The SA Reserve Bank (SARB) has also entered into the cyber-security debate with a 3-pronged policy based on prevention, detection and respond/recovery. This follows increasing awareness in SA of the dangers of cyber-crimes – the City of Johannesburg was hit by a ransom-ware attack earlier this year and other institutions may well have also fallen victim to similar attacks . The revision of the NPA Act proposes that the risk of fraud will be acceptable. Previously proof of fraud had to be provided.

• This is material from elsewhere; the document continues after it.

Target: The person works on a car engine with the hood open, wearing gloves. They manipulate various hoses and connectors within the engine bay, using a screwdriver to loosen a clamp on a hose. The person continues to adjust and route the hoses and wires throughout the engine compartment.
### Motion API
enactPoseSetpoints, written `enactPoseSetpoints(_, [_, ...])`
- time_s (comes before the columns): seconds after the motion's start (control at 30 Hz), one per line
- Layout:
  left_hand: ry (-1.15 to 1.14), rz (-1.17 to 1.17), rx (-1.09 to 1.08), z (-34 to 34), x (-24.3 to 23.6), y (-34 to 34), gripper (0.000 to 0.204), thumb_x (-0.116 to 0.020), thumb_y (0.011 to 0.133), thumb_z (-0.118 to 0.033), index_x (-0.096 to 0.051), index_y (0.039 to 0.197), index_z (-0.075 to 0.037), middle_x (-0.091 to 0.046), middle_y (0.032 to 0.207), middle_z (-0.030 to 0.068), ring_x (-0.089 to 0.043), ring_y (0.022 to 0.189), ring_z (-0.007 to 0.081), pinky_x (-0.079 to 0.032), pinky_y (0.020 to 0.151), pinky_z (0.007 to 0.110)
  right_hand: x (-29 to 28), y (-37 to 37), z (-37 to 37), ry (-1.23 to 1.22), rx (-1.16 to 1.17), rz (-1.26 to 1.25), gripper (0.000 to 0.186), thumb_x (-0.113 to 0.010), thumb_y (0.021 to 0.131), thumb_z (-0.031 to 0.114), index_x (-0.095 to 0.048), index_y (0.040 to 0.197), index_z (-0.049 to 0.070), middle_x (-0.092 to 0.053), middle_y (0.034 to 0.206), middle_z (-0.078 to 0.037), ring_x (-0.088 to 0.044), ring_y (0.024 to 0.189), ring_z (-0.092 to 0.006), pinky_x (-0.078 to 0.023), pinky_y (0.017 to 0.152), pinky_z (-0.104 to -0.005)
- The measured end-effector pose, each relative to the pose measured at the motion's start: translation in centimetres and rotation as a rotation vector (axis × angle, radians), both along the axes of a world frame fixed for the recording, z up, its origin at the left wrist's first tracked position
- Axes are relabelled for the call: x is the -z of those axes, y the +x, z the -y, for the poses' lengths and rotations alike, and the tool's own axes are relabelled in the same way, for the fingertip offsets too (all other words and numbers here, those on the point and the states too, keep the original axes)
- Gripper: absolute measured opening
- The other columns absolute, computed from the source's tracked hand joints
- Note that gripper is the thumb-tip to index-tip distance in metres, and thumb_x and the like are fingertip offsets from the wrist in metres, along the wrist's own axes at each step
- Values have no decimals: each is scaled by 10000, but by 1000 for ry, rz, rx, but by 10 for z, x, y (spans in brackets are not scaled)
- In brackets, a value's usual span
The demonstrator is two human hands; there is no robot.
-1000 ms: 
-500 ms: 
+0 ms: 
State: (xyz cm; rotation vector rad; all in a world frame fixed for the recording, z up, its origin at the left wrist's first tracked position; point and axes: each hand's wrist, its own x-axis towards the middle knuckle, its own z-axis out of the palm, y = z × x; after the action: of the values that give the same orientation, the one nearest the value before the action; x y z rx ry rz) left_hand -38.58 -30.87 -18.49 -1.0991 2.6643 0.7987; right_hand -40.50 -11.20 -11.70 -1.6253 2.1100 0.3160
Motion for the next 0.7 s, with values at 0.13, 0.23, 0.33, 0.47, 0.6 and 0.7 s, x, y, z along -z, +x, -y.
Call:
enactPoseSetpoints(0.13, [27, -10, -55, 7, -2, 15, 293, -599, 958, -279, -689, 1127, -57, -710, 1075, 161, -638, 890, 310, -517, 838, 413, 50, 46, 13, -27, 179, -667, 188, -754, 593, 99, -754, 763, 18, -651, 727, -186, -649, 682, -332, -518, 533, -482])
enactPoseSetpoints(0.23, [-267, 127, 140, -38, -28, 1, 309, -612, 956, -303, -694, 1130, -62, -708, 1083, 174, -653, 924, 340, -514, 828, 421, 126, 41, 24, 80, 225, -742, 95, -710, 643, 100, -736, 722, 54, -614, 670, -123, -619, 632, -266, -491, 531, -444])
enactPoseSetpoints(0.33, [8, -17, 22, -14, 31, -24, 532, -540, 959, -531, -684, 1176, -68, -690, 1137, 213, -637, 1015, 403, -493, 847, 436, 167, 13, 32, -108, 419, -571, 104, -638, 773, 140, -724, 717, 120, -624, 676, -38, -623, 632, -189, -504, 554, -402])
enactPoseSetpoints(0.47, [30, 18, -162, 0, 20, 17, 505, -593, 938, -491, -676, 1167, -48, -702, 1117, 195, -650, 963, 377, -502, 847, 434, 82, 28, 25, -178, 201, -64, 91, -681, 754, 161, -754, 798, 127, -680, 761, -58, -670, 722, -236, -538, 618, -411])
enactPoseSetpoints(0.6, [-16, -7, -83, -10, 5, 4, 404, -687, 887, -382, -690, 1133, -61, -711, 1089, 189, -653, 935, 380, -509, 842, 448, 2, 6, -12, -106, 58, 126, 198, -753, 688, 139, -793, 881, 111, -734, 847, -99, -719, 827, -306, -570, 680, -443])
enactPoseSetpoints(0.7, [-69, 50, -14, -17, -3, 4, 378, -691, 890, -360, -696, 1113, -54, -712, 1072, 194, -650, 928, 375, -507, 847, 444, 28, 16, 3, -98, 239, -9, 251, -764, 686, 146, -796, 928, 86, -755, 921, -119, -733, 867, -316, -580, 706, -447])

Even Apple iPhone users are being targeted globally. Google’s Project Zero has just discovered a number of hacked websites that were being used to infiltrate iPhones for at least the past 2 years. The hacks spanned iOS 10 through to iOS 12, in a “sustained effort” to hack iPhones. The virus is able to steal messages, photos, and GPS location data in real time. See Google’s  deep-dive technical blog post for more details.

Mozambique, one of the least developed countries in Africa (only 30% of the population have mobile phones) has revised its penal code to criminalise digital snooping. Anyone who gains access to phones, computers or other gadgets belonging to someone else without the owner’s permission will face up to 2 years in prison. Those who illegally produce, sell or distribute “non-public information” obtained from such devices without permission, can be jailed for up to 5 years. The law also stipulates that offenders will also be fined at least the equivalent of one year’s minimum salary (about 12,000R).